# Formular-Daten-Überprüfung - Eingaben im Fehlerfall behalten



## PeterRRR (22. Mrz 2009)

Hallo!

Ich habe ein normales HTML-Formular, bei dem einige Felder Pflichtfelder sind, also ausgefüllt werden müssen. Das Formular wird dann an ein Servlet gesendet und dort wird überprüft, ob alle Pflichtfelder ausgefüllt wurden. Ist das der Fall, wird das Formular verarbeitet, sind jedoch nicht alle Felder ausgefüllt, soll das Formular wieder erscheinen, mit der entsprechenden Meldung, jedoch sollen die bereits getätigten Benutzereingaben erhalten bleiben. Wie macht man das, dass keine Benutzereingaben dabei verloren gehen?
Danke schon jetzt für die Hilfe!

lg
Peter


----------



## SlaterB (23. Mrz 2009)

HTML ist reiner Text, erst kommt ein <, dann ein h, dann ein t, dann ein m, dann ein l usw.

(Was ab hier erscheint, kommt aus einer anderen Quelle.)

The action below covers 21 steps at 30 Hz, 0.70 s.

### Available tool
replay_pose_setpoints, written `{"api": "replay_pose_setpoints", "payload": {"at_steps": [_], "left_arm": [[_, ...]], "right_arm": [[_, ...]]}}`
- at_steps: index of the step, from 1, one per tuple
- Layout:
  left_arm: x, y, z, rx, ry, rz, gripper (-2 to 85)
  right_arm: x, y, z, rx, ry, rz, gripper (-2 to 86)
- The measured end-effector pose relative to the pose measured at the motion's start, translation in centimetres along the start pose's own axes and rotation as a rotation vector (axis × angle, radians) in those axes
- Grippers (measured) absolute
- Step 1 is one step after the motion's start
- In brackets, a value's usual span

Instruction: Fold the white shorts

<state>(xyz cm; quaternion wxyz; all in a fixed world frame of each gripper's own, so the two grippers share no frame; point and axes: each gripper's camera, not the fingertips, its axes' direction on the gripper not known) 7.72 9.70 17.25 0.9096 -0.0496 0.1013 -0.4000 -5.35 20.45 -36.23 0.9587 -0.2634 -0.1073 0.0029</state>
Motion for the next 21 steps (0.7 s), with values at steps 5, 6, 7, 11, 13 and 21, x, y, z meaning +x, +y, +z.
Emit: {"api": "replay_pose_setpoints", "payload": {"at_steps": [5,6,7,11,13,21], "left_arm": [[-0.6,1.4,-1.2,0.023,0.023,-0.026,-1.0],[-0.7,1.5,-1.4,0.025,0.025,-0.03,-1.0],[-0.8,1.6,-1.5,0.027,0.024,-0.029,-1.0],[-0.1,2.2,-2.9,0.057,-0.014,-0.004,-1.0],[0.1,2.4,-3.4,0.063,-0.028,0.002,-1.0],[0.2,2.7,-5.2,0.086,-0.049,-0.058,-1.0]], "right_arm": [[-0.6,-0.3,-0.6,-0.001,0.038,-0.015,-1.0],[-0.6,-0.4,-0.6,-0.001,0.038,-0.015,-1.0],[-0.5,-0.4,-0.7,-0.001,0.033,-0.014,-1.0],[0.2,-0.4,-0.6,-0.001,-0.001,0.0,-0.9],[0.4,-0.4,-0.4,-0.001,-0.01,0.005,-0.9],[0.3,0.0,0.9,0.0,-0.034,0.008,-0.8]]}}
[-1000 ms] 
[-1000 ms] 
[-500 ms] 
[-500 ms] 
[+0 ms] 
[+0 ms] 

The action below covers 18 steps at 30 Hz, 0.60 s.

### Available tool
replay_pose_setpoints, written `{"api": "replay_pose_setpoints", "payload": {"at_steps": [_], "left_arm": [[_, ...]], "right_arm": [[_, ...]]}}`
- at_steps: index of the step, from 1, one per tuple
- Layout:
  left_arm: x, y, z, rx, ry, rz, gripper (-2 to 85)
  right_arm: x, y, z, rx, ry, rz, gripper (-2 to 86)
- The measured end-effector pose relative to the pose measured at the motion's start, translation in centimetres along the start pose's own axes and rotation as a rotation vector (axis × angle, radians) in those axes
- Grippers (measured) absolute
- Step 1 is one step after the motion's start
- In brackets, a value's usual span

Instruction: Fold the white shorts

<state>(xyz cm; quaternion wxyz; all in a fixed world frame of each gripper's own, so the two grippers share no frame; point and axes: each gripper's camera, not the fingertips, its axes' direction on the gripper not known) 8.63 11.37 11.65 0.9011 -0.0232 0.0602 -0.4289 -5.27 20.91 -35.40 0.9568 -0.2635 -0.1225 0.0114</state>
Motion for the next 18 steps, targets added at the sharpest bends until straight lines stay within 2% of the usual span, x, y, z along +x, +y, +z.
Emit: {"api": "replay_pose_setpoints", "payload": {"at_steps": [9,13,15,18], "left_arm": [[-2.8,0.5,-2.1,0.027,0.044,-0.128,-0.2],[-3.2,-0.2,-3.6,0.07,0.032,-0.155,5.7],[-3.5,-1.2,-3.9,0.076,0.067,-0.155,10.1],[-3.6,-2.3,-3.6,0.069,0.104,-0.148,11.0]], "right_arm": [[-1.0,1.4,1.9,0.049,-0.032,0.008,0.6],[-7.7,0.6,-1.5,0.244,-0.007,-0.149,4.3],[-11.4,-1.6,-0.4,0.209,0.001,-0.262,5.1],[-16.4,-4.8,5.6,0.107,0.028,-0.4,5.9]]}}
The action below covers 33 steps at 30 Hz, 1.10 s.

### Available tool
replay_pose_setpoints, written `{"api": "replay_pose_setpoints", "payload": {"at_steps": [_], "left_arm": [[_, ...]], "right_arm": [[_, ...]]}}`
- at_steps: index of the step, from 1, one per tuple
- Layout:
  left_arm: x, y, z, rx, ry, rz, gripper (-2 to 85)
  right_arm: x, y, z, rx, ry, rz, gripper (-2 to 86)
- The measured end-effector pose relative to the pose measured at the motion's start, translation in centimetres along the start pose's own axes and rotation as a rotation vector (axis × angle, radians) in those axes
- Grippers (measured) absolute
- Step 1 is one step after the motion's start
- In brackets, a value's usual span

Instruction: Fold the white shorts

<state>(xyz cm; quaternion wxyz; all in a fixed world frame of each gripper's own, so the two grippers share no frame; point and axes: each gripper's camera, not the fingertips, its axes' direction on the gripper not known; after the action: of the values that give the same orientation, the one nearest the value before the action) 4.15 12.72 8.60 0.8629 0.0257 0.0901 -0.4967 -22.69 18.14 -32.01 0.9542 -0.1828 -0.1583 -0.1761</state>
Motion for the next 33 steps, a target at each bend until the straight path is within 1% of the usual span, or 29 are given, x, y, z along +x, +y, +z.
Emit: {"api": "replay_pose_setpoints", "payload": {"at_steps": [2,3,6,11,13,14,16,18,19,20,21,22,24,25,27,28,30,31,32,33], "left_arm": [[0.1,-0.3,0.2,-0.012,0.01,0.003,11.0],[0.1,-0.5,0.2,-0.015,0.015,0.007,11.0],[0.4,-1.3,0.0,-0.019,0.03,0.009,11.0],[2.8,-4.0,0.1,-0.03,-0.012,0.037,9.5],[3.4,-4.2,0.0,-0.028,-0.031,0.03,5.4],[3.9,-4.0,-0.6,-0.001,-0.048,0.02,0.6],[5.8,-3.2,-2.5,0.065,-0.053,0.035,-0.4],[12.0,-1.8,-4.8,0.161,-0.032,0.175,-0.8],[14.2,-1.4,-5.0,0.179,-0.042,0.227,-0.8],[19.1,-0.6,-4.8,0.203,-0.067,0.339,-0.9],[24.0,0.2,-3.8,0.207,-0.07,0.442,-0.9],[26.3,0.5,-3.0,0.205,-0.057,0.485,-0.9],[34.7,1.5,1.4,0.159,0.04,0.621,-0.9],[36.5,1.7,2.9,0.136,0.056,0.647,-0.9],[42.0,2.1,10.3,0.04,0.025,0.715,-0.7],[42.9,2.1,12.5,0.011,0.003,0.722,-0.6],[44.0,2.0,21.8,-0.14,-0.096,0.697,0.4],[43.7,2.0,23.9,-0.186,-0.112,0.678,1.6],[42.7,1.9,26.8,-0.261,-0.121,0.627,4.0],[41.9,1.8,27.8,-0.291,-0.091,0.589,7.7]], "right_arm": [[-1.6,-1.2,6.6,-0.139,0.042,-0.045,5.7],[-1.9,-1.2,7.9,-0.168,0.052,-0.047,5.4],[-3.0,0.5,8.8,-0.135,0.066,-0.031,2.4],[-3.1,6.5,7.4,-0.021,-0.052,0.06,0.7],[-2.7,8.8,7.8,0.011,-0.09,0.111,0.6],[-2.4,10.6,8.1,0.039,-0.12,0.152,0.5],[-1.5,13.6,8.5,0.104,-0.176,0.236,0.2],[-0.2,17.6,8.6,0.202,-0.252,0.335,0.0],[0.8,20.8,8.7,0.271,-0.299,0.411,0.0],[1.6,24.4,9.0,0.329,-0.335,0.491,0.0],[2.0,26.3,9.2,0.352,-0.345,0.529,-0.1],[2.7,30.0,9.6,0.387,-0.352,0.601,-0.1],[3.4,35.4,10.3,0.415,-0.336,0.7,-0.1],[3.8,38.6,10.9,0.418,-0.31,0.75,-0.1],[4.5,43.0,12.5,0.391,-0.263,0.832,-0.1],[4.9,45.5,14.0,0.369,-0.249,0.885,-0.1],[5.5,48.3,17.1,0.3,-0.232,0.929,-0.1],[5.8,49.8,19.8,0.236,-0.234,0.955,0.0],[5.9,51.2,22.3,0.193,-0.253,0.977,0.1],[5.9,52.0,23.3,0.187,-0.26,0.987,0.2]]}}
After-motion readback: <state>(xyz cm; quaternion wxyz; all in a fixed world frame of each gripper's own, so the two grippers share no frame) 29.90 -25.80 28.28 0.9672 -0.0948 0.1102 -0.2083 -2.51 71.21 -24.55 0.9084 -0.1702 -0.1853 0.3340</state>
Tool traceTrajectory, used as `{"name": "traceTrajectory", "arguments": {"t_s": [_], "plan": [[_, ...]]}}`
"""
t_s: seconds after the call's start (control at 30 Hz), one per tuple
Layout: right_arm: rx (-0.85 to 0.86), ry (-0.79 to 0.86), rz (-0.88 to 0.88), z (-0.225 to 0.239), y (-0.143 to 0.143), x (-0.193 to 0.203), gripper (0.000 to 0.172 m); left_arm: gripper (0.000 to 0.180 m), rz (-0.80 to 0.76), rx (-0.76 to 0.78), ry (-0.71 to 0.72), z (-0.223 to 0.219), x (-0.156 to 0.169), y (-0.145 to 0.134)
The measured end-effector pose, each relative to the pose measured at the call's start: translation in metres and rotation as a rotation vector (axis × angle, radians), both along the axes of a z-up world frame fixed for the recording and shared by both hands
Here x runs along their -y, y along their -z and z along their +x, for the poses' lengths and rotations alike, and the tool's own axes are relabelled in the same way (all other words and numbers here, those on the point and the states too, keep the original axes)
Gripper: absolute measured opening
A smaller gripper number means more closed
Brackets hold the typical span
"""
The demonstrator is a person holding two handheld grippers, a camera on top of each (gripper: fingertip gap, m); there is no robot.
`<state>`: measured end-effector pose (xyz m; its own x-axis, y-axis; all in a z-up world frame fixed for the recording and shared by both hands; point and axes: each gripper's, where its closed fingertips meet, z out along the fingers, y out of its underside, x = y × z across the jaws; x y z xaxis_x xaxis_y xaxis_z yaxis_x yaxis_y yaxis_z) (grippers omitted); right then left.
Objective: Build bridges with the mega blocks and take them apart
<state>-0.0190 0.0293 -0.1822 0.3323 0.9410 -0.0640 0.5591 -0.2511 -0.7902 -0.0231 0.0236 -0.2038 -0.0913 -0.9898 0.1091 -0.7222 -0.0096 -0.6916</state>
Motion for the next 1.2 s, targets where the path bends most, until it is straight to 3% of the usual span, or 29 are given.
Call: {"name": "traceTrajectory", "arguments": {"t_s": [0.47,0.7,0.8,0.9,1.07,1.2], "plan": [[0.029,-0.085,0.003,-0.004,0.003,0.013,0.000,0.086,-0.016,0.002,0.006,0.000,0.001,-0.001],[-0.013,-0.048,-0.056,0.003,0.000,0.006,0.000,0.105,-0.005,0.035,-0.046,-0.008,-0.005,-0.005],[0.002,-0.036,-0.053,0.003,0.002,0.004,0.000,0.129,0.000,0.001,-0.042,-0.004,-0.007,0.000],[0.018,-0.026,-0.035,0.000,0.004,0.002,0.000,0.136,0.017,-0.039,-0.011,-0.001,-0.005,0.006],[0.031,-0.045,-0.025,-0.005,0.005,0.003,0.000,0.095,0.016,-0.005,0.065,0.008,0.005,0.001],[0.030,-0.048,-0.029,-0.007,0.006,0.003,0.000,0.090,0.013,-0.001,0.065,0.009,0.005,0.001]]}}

was der Browser zu sehen bekommt ist das HTML, welches der Server zusammenstellt, 
wenn dieser die zuletzt gesendeten Werte kennt, muss er sie eben in das Formular als Vorgabewert eintragen,

falls du diese Art Vorgabewerte nicht kennst, schau dir die HTML-Syntax an,
falls es nur darum geht, wie der Server diese Aktion managen soll:
hängt  ganz von den verwendeten Frameworks ab, bei Struts oder JSF oder derartigen gibt's gewiss höchst detaillierte Mechanismen,
idealerweise auch in Anleitungen nachzulesen, 
wenn's dir jemand hier verraten soll, dann erkläre zumindest genau deine Architekur,

um auf das Beginn meines Postings zurückzukommen: wenn du dein HTML selber zusammenbaust, dann musst du das ganz genau ins Formular eintragen


----------



## PeterRRR (23. Mrz 2009)

OK, danke, ich dachte es wäre vielleicht auch irgendwie einfacher möglich. Aber ist auch kein Problem, dann mach ich es eben so. 
Danke nochmal!

lg
Peter


----------